A perda de energia do nosso corpo faz com que fiquemos mais débeis, emagrecidos, caquéticos, e pode causar alguma impressão, mas não deixa de haver beleza. O nosso olhar é que tem de mudar. Aprendemos que ser velho é ser feio, é ser um trapo, mas temos de desconstruir isto com trabalho diário. Quando vemos uma morte vivida de uma forma mais difícil, temos medo. Se não queremos isso, temos de trabalhar para que seja mais amorosa, para que estejamos acompanhados, porque pode acontecer. Mas temos de caminhar nesse sentido, de forma individual e coletiva.
Poderá esta prática levar também a que as pessoas regressem à ideia de morrer em comunidade, tal como acontecia no passado?
Vivemos numa sociedade que cada vez mais nos puxa para o individualismo, e falo de um trabalho individual que nos conecta. Já não vamos voltar ao antigamente, mas temos esta informação no corpo. Podemos trazer esta informação ao agora. Independentemente do sítio onde possamos morrer, seja em casa, seja no hospital, seja no lar, é importante que estejamos acompanhados. Sentirmos que não estamos sozinhos e abandonados é importante; toda a gente quer sentir-se vista e amada, principalmente nas suas fases mais vulneráveis e difíceis. Quando estamos felizes e contentes, toda a gente gosta de nós. Mas quando estamos a passar por processos difíceis e dolorosos é que percebemos quem é que está ao nosso lado e quem nos ama. É importante que a comunidade se trabalhe nesse sentido.
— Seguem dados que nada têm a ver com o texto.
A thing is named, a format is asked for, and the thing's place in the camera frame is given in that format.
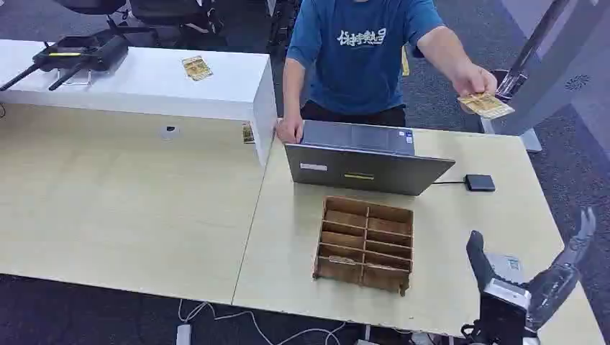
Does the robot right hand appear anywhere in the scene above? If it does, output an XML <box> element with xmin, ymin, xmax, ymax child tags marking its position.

Acho maravilhoso se puder ser em casa, mas nem todas as famílias podem acompanhar o fim de vida amorosamente. Já acompanhei algumas em que isso aconteceu, mas se as condições não estiverem reunidas, poderá ser no hospital, ou no lar. Recebemos no hospital muita gente que vem do lar em fim de vida, e a sua casa é o lar. Quem está no lar não está preparado para acompanhar, pelo que é importante que haja este desenvolvimento pessoal, para que as pessoas possam permanecer na sua casa, onde quer que isso seja. A comunidade pode ser em qualquer sítio.